System.out.println("sort before");
for (Long l : longList) {
System.out.println(l);
}

Collections.sort(longList);
System.out.println("sort after");
for (Long l : longList) {
System.out.println(l);
}
}

运行结果如图：

接下来 新建 Person 类，以age 属性进行排序

public class Person implements Comparable<Person> {
String name;
int age;

public Person(String name, int age) {
this.name = name;
this.age = age;
}

public String getName() {
return name;
}

public void setName(String name) {
this.name = name;
}

public int getAge() {
return age;
}

public void setAge(int age) {
this.age = age;
}

@Override
public int compareTo(Person o) {
//比较此对象与指定对象的顺序。
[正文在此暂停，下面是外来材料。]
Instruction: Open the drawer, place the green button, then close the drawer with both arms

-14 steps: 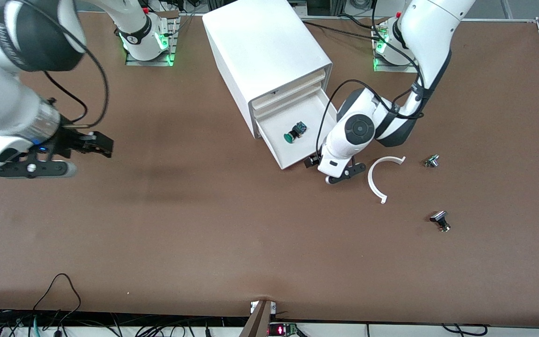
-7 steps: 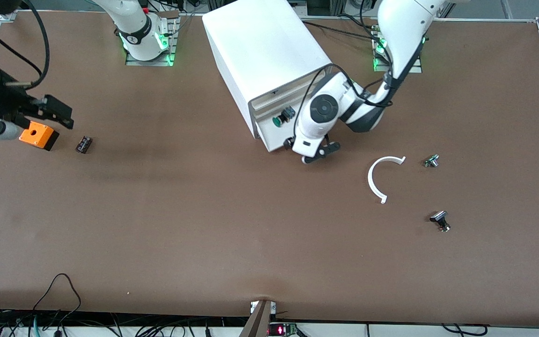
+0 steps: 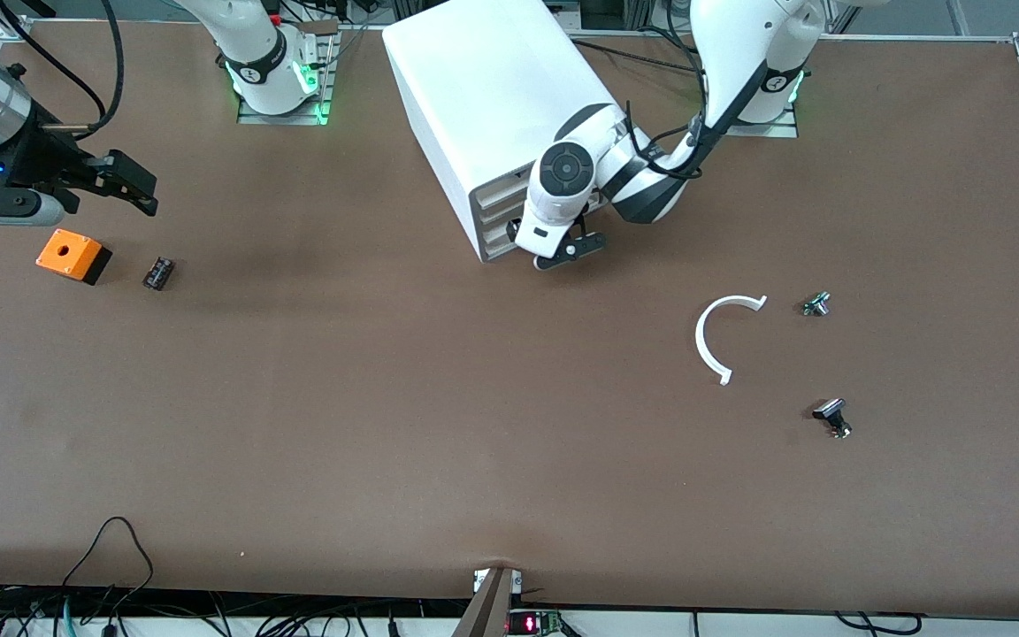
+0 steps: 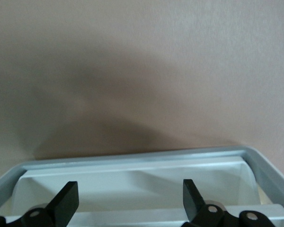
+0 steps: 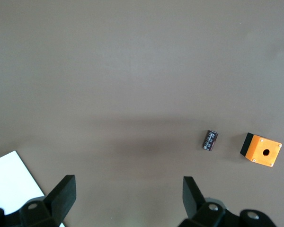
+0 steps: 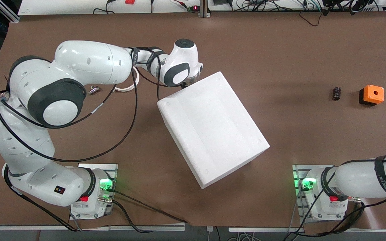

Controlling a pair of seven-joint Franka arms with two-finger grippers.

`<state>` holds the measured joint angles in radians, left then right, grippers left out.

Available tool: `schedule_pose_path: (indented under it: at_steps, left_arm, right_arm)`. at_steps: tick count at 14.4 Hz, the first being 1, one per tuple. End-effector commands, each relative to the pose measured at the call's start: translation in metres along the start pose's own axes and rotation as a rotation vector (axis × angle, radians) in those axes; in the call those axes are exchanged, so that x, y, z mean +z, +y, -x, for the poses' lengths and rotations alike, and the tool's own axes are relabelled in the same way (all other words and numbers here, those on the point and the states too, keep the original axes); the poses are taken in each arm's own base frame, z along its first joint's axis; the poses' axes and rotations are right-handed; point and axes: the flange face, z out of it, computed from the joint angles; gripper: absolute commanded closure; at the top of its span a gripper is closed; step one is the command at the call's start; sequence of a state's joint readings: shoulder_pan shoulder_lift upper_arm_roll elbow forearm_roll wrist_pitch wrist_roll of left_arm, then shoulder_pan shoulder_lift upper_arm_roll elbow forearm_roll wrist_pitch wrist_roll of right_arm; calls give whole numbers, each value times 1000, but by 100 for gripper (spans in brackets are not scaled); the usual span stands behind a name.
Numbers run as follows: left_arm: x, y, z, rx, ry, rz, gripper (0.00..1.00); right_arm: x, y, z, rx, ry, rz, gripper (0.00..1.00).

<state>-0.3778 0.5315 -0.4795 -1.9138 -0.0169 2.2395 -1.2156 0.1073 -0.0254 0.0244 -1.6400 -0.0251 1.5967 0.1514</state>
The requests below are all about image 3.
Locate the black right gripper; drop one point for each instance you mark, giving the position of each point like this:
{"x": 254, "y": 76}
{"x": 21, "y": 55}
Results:
{"x": 39, "y": 157}

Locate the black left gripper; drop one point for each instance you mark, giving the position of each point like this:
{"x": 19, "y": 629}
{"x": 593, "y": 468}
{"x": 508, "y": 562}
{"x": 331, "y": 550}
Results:
{"x": 579, "y": 219}

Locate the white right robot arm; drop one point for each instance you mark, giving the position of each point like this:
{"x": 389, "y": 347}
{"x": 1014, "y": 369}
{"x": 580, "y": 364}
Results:
{"x": 253, "y": 44}

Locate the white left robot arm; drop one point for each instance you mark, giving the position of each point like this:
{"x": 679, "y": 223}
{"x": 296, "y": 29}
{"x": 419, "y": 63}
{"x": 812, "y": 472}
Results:
{"x": 739, "y": 53}

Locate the small green metal button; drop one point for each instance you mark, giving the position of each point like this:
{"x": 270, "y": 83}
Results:
{"x": 816, "y": 305}

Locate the white curved plastic piece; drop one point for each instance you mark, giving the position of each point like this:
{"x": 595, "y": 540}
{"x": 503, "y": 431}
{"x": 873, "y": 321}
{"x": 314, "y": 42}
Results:
{"x": 701, "y": 341}

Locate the red display device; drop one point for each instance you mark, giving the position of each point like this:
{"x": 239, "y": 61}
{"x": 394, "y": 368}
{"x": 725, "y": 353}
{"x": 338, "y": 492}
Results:
{"x": 532, "y": 625}

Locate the orange button enclosure box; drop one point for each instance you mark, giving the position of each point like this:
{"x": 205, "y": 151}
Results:
{"x": 85, "y": 252}

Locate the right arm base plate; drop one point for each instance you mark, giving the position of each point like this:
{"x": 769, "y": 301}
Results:
{"x": 325, "y": 88}

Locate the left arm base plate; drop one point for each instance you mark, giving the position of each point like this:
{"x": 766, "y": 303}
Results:
{"x": 775, "y": 131}

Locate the white post bracket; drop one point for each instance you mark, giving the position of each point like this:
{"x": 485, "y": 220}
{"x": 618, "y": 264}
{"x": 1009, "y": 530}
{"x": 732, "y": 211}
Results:
{"x": 478, "y": 579}

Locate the brown camera post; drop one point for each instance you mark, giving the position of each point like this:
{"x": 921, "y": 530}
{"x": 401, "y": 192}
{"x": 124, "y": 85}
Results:
{"x": 487, "y": 610}
如果该对象小于、等于或大于指定对象，则分别返回负整数、零或正整数。
return compare(this.age, o.age);
}

/**
* @param age1
* @param age2
* @return
*/
public static int compare(long age1, long age2) {
return (age1 > age2 ? 1 :
(age1 == age2 ? 0 : -1));
}

@Override
public String toString() {
return "Person{" +
"name='" + name + '\'' +
", age=" + age +
'}';
}
}

Test.java

public static void main(String[] args) {
Person person = new Person("小明",12);
Person person2 = new Person("小红",11);
Person person3= new Person("小宝",14);
List<Person> personList = new ArrayList<>();
personList.add(person);
personList.add(person2);
personList.add(person3);

System.out.println("sort before");
for (Person person1 : personList) {
System.out.println(person1.toString());
}

Collections.sort(personList);
System.out.println("sort after");
for (Person person1 : personList) {
System.out.println(person1.toString());
}
}

运行结果如图：



so easy!

sort 原理

Collections.sort(..);

跟随jdk 源码，这里是jdk1.8.

ArrayList中的 default sort Method 还是 调用了Arrays.sort() 方法，

public static <T> void sort(T[] a, int fromIndex, int toIndex,
Comparator<? super T> c) {
if (c == null) {
sort(a, fromIndex, toIndex);
} else {
rangeCheck(a.length, fromIndex, toIndex);
if (LegacyMergeSort.userRequested)
legacyMergeSort(a, fromIndex, toIndex, c);
else
TimSort.sort(a, fromIndex, toIndex, c, null, 0, 0);
}
}
public static void sort(Object[] a, int fromIndex, int toIndex) {
rangeCheck(a.length, fromIndex, toIndex);
if (LegacyMergeSort.userRequested)
legacyMergeSort(a, fromIndex, toIndex);
else
ComparableTimSort.sort(a, fromIndex, toIndex, null, 0, 0);
}

/** To be removed in a future release. */
private static void legacyMergeSort(Object[] a,
int fromIndex, int toIndex) {
Object[] aux = copyOfRange(a, fromIndex, toIndex);
mergeSort(aux, a, fromIndex, toIndex, -fromIndex);
}

源码中涉及排序的知识，以后再讲

最后

Comparable接口的实现和使用其实非常简单的，Jdk 都为我们实现了，我们了解原理及使用。